Look through the material below and return every line that contains "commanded".

*** Source material ***

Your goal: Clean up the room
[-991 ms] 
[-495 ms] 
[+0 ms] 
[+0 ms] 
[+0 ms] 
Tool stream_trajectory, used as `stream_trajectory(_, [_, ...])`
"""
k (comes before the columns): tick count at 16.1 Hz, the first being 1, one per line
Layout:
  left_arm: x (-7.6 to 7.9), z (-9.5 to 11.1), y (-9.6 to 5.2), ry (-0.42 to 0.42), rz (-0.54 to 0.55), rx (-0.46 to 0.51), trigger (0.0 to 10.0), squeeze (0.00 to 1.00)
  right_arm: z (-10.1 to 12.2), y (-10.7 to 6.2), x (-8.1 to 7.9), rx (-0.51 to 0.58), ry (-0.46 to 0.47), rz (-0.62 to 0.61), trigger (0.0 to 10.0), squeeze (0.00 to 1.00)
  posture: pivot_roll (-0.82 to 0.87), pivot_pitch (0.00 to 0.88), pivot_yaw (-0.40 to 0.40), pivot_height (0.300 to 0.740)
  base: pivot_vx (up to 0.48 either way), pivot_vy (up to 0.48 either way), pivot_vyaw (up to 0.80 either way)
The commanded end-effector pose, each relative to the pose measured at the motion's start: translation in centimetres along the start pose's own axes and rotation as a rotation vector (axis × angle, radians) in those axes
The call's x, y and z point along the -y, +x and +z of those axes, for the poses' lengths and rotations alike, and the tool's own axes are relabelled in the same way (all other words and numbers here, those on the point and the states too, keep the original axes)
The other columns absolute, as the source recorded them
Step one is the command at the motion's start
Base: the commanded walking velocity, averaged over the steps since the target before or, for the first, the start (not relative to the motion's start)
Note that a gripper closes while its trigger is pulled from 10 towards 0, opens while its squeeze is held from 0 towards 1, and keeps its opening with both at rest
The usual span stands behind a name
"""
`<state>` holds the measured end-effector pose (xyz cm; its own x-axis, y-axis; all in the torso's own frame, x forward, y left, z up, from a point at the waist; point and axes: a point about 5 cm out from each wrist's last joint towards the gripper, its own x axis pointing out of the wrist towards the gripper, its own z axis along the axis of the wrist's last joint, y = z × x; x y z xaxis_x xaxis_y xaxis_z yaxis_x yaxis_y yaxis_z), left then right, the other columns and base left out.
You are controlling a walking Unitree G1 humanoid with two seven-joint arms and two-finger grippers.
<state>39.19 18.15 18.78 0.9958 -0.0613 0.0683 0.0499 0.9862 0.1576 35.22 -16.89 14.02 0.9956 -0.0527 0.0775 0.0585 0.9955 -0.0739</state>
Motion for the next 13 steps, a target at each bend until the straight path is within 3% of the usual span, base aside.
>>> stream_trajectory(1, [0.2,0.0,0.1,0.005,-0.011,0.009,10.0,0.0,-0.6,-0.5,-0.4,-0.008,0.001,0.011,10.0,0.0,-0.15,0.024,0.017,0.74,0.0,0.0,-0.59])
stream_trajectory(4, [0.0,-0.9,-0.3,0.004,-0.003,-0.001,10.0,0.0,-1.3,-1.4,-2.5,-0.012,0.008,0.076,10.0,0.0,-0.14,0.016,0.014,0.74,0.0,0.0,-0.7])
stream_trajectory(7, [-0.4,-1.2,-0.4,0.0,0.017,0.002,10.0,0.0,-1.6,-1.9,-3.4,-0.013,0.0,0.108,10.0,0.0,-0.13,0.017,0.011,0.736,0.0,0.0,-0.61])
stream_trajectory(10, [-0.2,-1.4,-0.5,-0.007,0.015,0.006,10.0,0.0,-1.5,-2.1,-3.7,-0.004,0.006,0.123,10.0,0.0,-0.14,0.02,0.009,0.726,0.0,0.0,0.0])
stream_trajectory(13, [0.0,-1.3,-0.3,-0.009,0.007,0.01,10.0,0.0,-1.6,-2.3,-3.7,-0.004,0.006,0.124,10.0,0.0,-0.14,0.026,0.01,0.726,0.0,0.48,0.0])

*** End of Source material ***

Final answer
The commanded end-effector pose, each relative to the pose measured at the motion's start: translation in centimetres along the start pose's own axes and rotation as a rotation vector (axis × angle, radians) in those axes
Base: the commanded walking velocity, averaged over the steps since the target before or, for the first, the start (not relative to the motion's start)

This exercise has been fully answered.